Süddeutsche Zeitung

Missbrauch in der katholischen Kirche:"Das ist mir nahegegangen"

Bei der Münchner Erzdiözese gibt es seit Januar eine Beratungsstelle für Betroffene sexuellen Missbrauchs in der katholischen Kirche. Mehr als 200 Menschen haben sich seitdem dort gemeldet.

"Am Tag der Veröffentlichung des Missbrauchsgutachtens saßen wir um neun Uhr am Telefon und hatten keine Ahnung, was auf uns zukommt." Elisabeth Dreyßig sagt das - in Teil zwei der Pressekonferenz am Donnerstagvormittag, bei der die Erzdiözese München und Freising Rechenschaft ablegt, was sie mit ihrem vielen Geld macht.

Elisabeth Dreyßig ist eine von vier erfahrenen psychologischen Fachkräften, die am 20. Januar 2022 am Telefonapparat der neu eingerichteten Anlauf- und Beratungsstelle für Betroffene sexuellen Missbrauchs in der Erzdiözese Platz nehmen. Bis zum 1. Juli 2022 meldeten sich dort 223 Menschen, davon 139 Männer und 84 Frauen. 93 von ihnen gaben an, selbst Opfer von sexuellem Missbrauch geworden zu sein, die anderen waren Zeugen, Angehörige oder auch Pfarrer, die wissen wollten, wie sie um Vertrauen werben könnten. Eine Anruferin habe das erste Mal überhaupt über den Missbrauch gesprochen - 70 Jahre nach der Tat. "Das ist mir nahegegangen", berichtet Elisabeth Dreyßig.

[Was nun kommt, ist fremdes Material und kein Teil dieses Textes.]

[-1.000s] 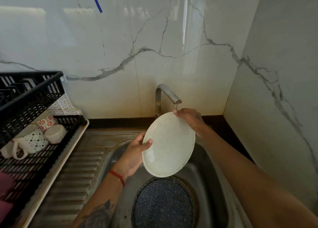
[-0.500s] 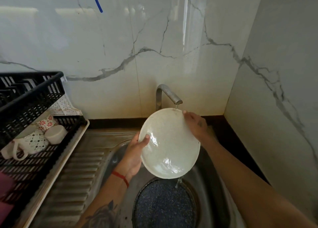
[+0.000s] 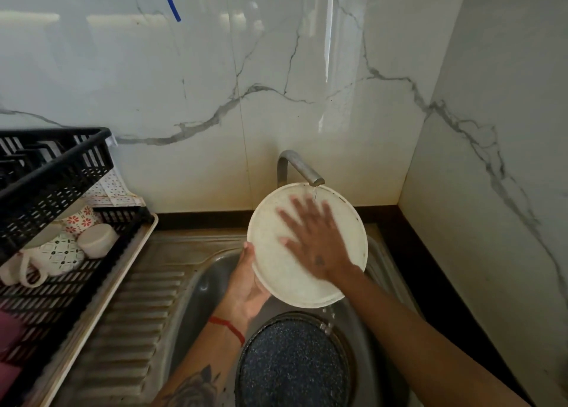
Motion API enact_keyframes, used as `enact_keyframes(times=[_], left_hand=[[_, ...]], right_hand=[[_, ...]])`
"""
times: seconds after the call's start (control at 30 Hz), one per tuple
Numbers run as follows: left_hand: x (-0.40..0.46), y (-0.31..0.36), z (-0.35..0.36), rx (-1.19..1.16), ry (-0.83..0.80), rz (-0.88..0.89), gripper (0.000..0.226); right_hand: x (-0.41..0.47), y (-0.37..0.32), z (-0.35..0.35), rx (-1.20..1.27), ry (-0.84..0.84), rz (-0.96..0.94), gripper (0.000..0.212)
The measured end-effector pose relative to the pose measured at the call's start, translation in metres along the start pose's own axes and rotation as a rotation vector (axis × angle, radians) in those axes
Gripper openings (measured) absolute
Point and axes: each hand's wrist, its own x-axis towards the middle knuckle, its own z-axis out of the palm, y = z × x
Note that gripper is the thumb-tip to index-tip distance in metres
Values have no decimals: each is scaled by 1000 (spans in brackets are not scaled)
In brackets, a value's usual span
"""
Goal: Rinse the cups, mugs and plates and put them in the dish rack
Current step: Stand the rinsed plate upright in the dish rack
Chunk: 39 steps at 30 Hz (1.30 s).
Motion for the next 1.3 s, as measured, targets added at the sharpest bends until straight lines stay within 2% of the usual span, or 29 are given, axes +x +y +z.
enact_keyframes(times=[0.07,0.13,0.2,0.33,0.43,0.5,0.63,0.7,0.77,0.87,0.9,0.97,1.03,1.1,1.13,1.23,1.3], left_hand=[[-2,1,-3,-42,-2,13,58],[-5,0,-2,-75,-15,9,57],[-6,-3,3,-97,-17,-28,58],[-6,-12,11,-146,54,-55,51],[-7,-11,8,-185,81,-85,50],[-9,-8,5,-201,104,-100,52],[-13,-5,-1,-228,171,-89,48],[-14,-6,1,-240,179,-94,46],[-12,-8,5,-262,180,-98,45],[-9,-11,8,-272,176,-79,49],[-9,-12,6,-273,179,-78,49],[-9,-13,5,-266,175,-91,49],[-10,-11,1,-229,174,-99,45],[-14,-9,-5,-186,175,-89,41],[-17,-10,-8,-166,181,-88,40],[-23,-17,-13,-109,181,-87,39],[-24,-21,-13,-59,185,-87,40]], right_hand=[[-2,24,-3,59,-37,307,65],[-5,28,-5,134,-68,446,69],[-8,5,-7,168,-60,350,72],[-25,-55,5,36,-40,-121,61],[-28,-44,5,25,-31,-185,58],[-28,-18,2,68,-28,-67,61],[-32,30,-1,144,-90,339,80],[-34,23,-5,153,-111,375,85],[-36,-4,-6,124,-118,264,80],[-50,-52,2,30,-91,-79,62],[-55,-61,4,9,-67,-139,58],[-60,-56,5,11,-30,-138,57],[-63,-33,5,45,-3,4,58],[-66,-3,8,167,-8,306,58],[-67,9,9,330,-12,499,59],[-59,12,5,1161,90,1077,47],[-54,8,-2,1475,161,1325,41]])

Die Beratungsstelle soll dauerhaft fortgeführt werden. Christoph Klingan, Generalvikar des Erzbischofs von München und Freising, kündigt das bei der Pressekonferenz an und verweist dabei auch auf die finanziellen Anstrengungen, um Verantwortung zu übernehmen für den sexuellen Missbrauch in der Erzdiözese. Bereits im vergangenen Jahr seien der Betroffenenbeirat und die Unabhängige Aufarbeitungskommission eingerichtet worden.

Seit Januar hat die Münchner Erzdiözese neue Hinweise zu 48 Fällen. Insgesamt, so Klingan, hätten 50 Menschen einen Antrag auf finanzielle Anerkennung des Leids für Betroffene sexuellen Missbrauchs im kirchlichen Kontext gestellt. Seit 2020 habe die Erzdiözese dafür 246 000 Euro gezahlt, "die Höhe lag zwischen 5000 und 50 000 Euro". Mit Blick auf die Zukunft, so Klingan, sehe man die Prävention als "zentrale Aufgabe". Teil davon sei ein verpflichtendes E-Learning-Programm für sämtliche Priester und pastorale Mitarbeiter. Er habe seines schon absolviert.